An Universal Model for CMOS Logic (BTI, SILC/TDDB, HCD) and NAND Flash Memory (P/E Cycling, DR Loss) Reliability

Reliability is a key consideration for CMOS logic and NAND flash memory devices. Logic reliability can be classified as aging - where device parameters gradually shift over time or breakdown. Bias Temperature Instability (BTI), Stress Induced Leakage Current (SILC) and Hot Carrier Degradation (HCD) are manifestations of the former, while Time Dependent Dielectric Breakdown (TDDB) is the manifestation of the latter effect.
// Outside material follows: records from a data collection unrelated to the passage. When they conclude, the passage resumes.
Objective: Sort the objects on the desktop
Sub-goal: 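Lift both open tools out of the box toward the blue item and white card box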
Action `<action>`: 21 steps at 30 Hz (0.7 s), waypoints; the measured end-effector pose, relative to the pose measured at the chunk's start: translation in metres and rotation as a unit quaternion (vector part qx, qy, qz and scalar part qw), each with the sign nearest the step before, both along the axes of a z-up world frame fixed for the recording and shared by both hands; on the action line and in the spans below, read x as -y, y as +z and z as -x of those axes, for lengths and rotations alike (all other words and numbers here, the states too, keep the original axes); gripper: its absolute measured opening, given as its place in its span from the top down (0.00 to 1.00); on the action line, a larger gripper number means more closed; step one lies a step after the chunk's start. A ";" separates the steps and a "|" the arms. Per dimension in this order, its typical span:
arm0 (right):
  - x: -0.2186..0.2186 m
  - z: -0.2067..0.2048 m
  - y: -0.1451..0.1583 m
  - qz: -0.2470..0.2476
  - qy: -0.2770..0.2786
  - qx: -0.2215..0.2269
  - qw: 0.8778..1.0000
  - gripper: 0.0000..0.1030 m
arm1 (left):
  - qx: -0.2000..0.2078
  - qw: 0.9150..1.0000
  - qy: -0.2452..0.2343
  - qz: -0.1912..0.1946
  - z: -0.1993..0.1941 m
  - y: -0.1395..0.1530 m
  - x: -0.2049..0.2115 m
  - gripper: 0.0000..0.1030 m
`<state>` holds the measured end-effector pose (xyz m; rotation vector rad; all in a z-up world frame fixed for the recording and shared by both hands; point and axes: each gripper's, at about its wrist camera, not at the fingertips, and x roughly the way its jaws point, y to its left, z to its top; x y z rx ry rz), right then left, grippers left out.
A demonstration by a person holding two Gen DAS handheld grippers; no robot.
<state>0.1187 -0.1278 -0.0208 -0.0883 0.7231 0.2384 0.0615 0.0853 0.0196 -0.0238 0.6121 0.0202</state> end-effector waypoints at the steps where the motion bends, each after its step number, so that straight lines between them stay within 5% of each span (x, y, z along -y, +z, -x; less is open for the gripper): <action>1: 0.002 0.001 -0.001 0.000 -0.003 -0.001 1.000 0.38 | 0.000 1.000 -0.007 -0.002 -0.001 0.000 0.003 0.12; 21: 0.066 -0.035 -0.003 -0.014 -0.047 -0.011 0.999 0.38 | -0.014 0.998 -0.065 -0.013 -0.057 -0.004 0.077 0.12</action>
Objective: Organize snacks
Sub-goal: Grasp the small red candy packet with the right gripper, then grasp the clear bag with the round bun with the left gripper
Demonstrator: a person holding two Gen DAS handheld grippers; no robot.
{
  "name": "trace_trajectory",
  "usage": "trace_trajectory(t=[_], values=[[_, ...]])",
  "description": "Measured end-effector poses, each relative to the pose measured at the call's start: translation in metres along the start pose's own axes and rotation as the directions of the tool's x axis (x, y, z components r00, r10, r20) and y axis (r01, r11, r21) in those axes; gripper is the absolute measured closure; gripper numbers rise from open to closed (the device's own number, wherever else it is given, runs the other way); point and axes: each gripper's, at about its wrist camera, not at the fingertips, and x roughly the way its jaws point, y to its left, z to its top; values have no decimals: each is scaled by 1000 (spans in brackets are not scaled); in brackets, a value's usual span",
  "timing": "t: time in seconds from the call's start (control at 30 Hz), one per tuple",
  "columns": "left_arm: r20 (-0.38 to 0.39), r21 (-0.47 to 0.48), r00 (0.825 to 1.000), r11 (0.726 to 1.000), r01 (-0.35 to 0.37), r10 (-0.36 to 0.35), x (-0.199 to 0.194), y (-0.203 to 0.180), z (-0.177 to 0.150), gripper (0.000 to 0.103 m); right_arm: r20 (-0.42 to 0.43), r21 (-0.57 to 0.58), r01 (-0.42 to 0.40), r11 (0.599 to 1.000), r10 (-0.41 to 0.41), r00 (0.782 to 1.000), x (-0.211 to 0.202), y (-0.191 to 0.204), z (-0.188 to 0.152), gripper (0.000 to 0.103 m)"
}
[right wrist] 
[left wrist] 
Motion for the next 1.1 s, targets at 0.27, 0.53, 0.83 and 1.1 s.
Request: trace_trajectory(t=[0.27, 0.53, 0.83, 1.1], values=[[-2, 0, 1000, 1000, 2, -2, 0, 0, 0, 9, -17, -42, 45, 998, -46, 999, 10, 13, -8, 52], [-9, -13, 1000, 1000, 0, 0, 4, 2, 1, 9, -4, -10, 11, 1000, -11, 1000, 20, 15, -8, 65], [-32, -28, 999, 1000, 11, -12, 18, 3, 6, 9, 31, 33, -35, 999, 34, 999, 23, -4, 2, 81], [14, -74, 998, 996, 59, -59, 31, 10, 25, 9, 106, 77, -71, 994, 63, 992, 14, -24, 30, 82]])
NAND flash reliability primarily concerns charge loss from a programmed level (data retention (DR) loss), which gets accelerated after repeated program/erase (P/E) cycling. In this talk, we will discuss about a generic framework of trap generation / passivation and trapping / detrapping, and tie up the seemingly diverse set of experiments by an universal underlying theory. Validation of the theory will be showcased against an extensive set of measurement data. 

Biography

Souvik Mahapatra is a professor of electrical engineering at Indian Institute of Technology (IIT) Bombay, Mumbai, India. He works in the area of CMOS logic device / circuit and NAND flash memory reliability, and has close collaborations with several semiconductor industries in the IDM, fab, fabless, fab-tool and EDA space. He has published more than 200 articles in peer reviewed journals and conferences, and 22 book chapters, and has delivered invited talks and tutorials at several major international conferences. He is a fellow of IEEE and several Indian science and engineering academies (INSA, INAE and IASc). His work got recognition with a named model (Mahapatra Reliability Model) that is available in Sentaurus Device simulator from Synopsys, and is being used by the semiconductor industry.

The Neuro-Synaptic Random Access Memory (NS-RAM)

Electronic neurons and synapses are the two fundamental building blocks of next-generation artificial neural networks. Unlike

traditional computers, these systems process and store data in the same place, eliminating the need to waste time and energy

transferring data from memory to the processing unit (CPU). The problem is that implementing electronic neurons and synapses

with traditional silicon transistors requires interconnecting multiple devices—specifically, about 18 transistors per neuron and 6

per synapse. This makes them significantly larger and more expensive than a single transistor. In this talk, I will present an

ingenious way to reproduce the electronic behaviors characteristic of neurons and synapses in a single conventional silicon transistor. This discovery is revolutionary because it allows the size of electronic neurons to be reduced by a factor of 18 and that of synapses by a factor of 6. Furthermore, I will present a versatile 2-ransistors that allows switching between operating modes (neuron or synapse), without the need to dope the silicon to achieve specific substrate resistance values.

Biography

Prof. Mario Lanza is an Associate Professor of Materials Science and Engineering at the National University of Singapore, since August 2024. He got the PhD in Electronic Engineering in 2010 at the Autonomous University of Barcelona, where he won the extraordinary PhD prize. In 2010-2011 he was NSFC postdoctoral fellow at Peking University, and in 2012-2013 he was Marie Curie postdoctoral fellow at Stanford University. On September 2013 he joined Soochow University (in China), where he promoted until the rank of Full Professor. Between October 2020 and July 2024 he was full-time Associate Professor at the King Abdullah University of Science and Technology (in Saudi Arabia), where he became known for his work in the field of nano-electronics. He has published over 200 research articles in top journals like Nature, Science and Nature Electronics, many of them becoming highly cited. He has been plenary, keynote, tutorial and invited speaker in over 150 conferences, and he and his students have received some of the most prestigious awards in the world (like the IEEE Fellow). He has been often consulted by leading semiconductor companies and publishers. He is an active member of the board governors of the IEEE – Electron Devices Society, and has been involved in the technical and management committee of top conferences in the field of electron devices, including IEDM, IRPS and IPFA.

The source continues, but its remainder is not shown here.